Hacker News new | ask | show | jobs
by supermatt 698 days ago
I havent trained any LLMs, so please accept my comment with all the naivety with which it is given - but in the "examples of MINT multimodal documents" graphic at the top of the README, it feels to me as though the labeling (for the images on the left) couldn't be much worse? Is this normal for these datasets? How are we able to build such powerful models with such poor quality data?
2 comments

Deep learning is robust to massive label noise [1]

Not to say that data quality does not matter, but these noisy sets are still very useful.

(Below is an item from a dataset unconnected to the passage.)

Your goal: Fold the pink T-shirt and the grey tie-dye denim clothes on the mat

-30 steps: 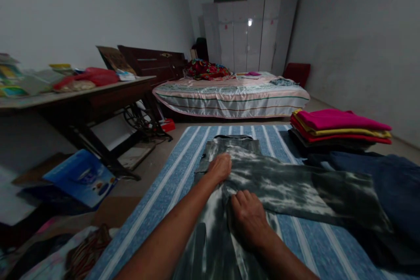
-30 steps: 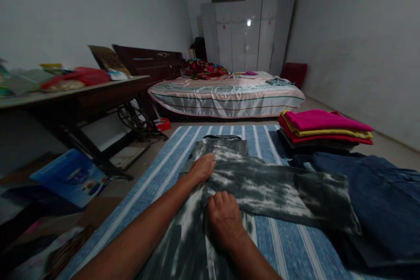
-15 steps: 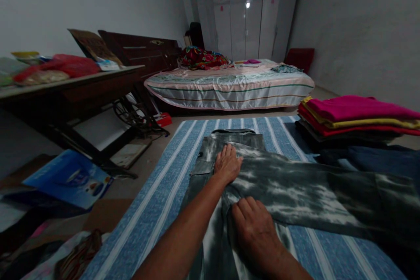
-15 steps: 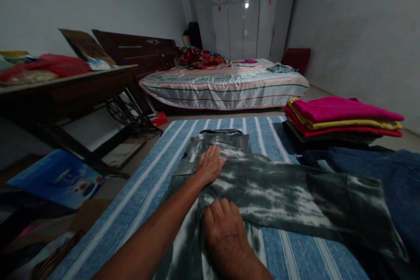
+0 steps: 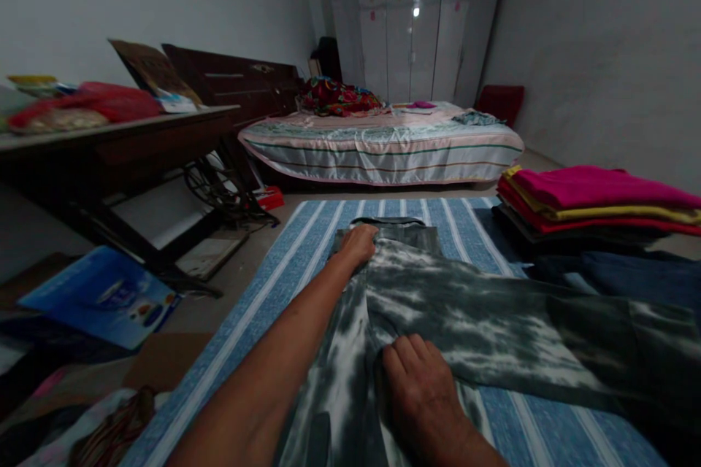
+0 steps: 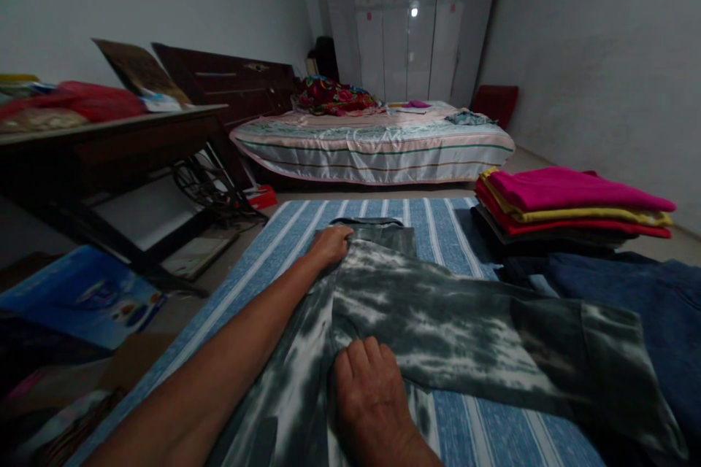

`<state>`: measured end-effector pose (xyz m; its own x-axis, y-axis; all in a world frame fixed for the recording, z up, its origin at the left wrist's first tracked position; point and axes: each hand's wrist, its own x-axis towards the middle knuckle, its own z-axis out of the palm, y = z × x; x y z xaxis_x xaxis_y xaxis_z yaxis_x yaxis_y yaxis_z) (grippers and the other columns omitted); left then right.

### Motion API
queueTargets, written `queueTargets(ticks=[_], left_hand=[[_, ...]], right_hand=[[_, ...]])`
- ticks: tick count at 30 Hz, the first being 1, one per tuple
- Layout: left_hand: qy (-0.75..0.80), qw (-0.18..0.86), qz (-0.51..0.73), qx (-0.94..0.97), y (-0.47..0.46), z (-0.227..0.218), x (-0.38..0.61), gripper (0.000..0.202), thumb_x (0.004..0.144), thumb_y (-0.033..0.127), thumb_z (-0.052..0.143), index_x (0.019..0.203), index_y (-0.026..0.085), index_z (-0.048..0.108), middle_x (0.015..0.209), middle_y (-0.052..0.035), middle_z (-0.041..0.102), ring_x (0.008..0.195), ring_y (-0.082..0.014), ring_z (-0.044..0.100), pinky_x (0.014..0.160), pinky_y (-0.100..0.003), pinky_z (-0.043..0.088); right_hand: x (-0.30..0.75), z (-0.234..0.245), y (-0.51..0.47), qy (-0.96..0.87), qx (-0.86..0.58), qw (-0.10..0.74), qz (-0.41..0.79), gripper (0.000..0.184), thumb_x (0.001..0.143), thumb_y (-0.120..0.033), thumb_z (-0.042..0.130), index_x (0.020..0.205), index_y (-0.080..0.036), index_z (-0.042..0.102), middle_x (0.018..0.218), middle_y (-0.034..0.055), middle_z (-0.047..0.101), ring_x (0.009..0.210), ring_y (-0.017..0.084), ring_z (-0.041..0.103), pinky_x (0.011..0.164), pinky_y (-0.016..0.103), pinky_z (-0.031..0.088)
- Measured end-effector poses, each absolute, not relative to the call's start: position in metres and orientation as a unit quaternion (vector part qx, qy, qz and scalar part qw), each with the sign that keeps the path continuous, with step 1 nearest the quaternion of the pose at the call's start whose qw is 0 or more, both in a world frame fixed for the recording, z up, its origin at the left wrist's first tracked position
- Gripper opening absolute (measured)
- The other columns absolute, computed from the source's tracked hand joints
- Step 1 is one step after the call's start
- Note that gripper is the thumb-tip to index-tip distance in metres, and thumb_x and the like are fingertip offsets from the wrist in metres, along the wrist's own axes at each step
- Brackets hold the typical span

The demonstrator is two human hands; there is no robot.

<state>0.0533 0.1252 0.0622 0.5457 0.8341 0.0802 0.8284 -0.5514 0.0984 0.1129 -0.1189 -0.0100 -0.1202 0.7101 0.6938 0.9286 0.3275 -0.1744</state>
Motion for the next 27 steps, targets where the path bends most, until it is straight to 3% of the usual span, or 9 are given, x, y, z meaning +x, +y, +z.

[1] https://arxiv.org/abs/1705.10694

Minor correction: Deep learning using gradient descent is incredibly robust to noise. If you know the mathematics, this also makes sense intuitively: gradients of incorrect labels will generally point in random directions, whereas the "truth" points in a specific direction (and I explicitly mean truth in the sense of what is portrayed consistently as fact in the dataset, not the real world truth). So when you accumulate gradients, you will end up with a net effect that moves weights only towards the consistent answers.

Since gradient descent is by far the most popular algorithm, it's easy to conflate these two things. But there are other approaches that don't treat noise so well.

I think the labels could be much, much worse. They could contain straight noise, just completely random text - not even words. They could also contain plausible, factual text which otherwise has no relationship with the text.

I think most commonly image datasets like this consist of images and their captions, with the presumption that the content author had _some_ reason of associating the two. The goal of the model is to learn that association. And with a _lot_ of examples, to learn nuanced representations.

In the third image, for example, we see some kind of text on a material. The caption mentions "Every year he rides for someone we know, touched by cancer". Perhaps the model is fed another example of bicycle races, with similar imagery of racing bibs. Perhaps its fed another of a race that specifically mentions it's a charity ride to raise money for cancer. Perhaps....

You get the idea. Alone, each example provides only vague connections between the image and the caption. But when you have a ton of data it becomes easier to separate noise from a weak signal.